C’est au milieu des années 2000 qu’il commence à faire parler de lui dans sa ville de prédilection, Detroit : soutenu par DJ HouseShoes et le collectif « Wasted House », il se fait alors remarquer, notamment par des gars comme J. Dilla et Proof (D12), issus de la même ville, peu de temps avant la disparition du grand J. Dilla (Rest In Power Legend !).
Quelle Chris va se construire à la force du poignet, au gré de ses pérégrinations et rencontres dans le pays qui vont grandement l’inspirer par la suite. Autrement dit, pendant ces années, « il fait ses classes », il se cherche en tant qu’artiste jusque 2011 et l’album « ShotGun and Sleek Rifle » qui est l’album qui lui apportera enfin la reconnaissance de ses pairs et qui lui offrira un début de véritable notoriété dans le milieu.

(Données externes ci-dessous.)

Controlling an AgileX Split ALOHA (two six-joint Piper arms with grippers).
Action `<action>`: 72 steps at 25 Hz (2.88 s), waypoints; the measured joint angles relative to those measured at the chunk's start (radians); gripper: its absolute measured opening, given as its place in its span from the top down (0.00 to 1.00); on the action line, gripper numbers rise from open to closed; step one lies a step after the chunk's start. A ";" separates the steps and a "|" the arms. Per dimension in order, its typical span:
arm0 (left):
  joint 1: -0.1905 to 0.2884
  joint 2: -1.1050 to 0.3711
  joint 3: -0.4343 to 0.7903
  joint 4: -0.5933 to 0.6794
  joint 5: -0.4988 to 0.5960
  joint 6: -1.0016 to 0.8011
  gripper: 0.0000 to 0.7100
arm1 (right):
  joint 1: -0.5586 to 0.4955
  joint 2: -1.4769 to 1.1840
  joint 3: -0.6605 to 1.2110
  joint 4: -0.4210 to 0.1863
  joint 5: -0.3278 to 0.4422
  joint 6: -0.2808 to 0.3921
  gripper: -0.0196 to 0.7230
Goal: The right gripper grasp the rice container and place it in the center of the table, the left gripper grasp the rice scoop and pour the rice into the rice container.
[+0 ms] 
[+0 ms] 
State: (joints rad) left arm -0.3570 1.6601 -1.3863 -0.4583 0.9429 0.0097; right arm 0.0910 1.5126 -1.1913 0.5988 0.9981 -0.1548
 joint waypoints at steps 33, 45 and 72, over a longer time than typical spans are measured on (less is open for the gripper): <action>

Mais la reconnaissance du public tardera un peu plus, il faudra attendre 2017 et l’album « Being you is great, I wish I could be you often », et « Everything is fine », autrement dit, c’est sa rencontre avec celle qui deviendra sa femme qui semble avoir été décisive dans la vie de Chris, et il le reconnait lui-même. Il a donc connu des bas avant de connaître des hauts, et ça n’est pas une mauvaise chose en soi, bien au contraire.
Car un artiste exprime des émotions et un regard sur le monde, or cela sous-entend de l’avoir un minimum expérimenté pour le percevoir en tant que tel et, de ce fait, avoir de la matière sur laquelle se baser pour en proposer une retranscription originale et légitime tout en y sculptant sa propre identité artistique. En effet, une identité artistique c’est un univers qui nous est propre, une certaine lecture du monde, une couleur, un filtre qu’on pose sur le monde et qu’on soumet à son prochain. Et donc, l’expérience et la nécessité, autrement dit la galère, créent les conditions, autant idéales que nécessaires, à la fondation d’une identité artistique crédible et authentique.
Et Quelle Chris ne va pas lâcher ses objectifs, il va faire des choix assez radicaux pour pouvoir s’offrir les moyens de ses objectifs, car sa trajectoire est loin d’être linéaire, mais c’est paradoxalement ce qui va en faire toute la richesse et l’éclectisme. Tous ces évènements, galères, leçons de vie, mais aussi toutes ces rencontres galvanisantes, vont pleinement contribuer à bâtir, au fur et à mesure, chez lui, une philosophie de vie autant spirituelle que pragmatique. Apprenant à concilier exigences artistiques et pragmatisme, ou, autrement dit, apprendre à vivre de son art sans pour autant se fourvoyer. Et l’équation est loin d’être évidente, c’est quelque chose de récurrent chez tous les artistes, spécifiquement dans l’indé, l’underground. Il est très pragmatique dans ses choix et très objectif dans ses auto-jugements « there‘s things you do for the heart, and other things you do for the money ! » n’hésite-t-il pas à sortir lors de son interview chez Fader en 2017 pour la sortie de l’album « Being you is great, i wish i could be you more often ».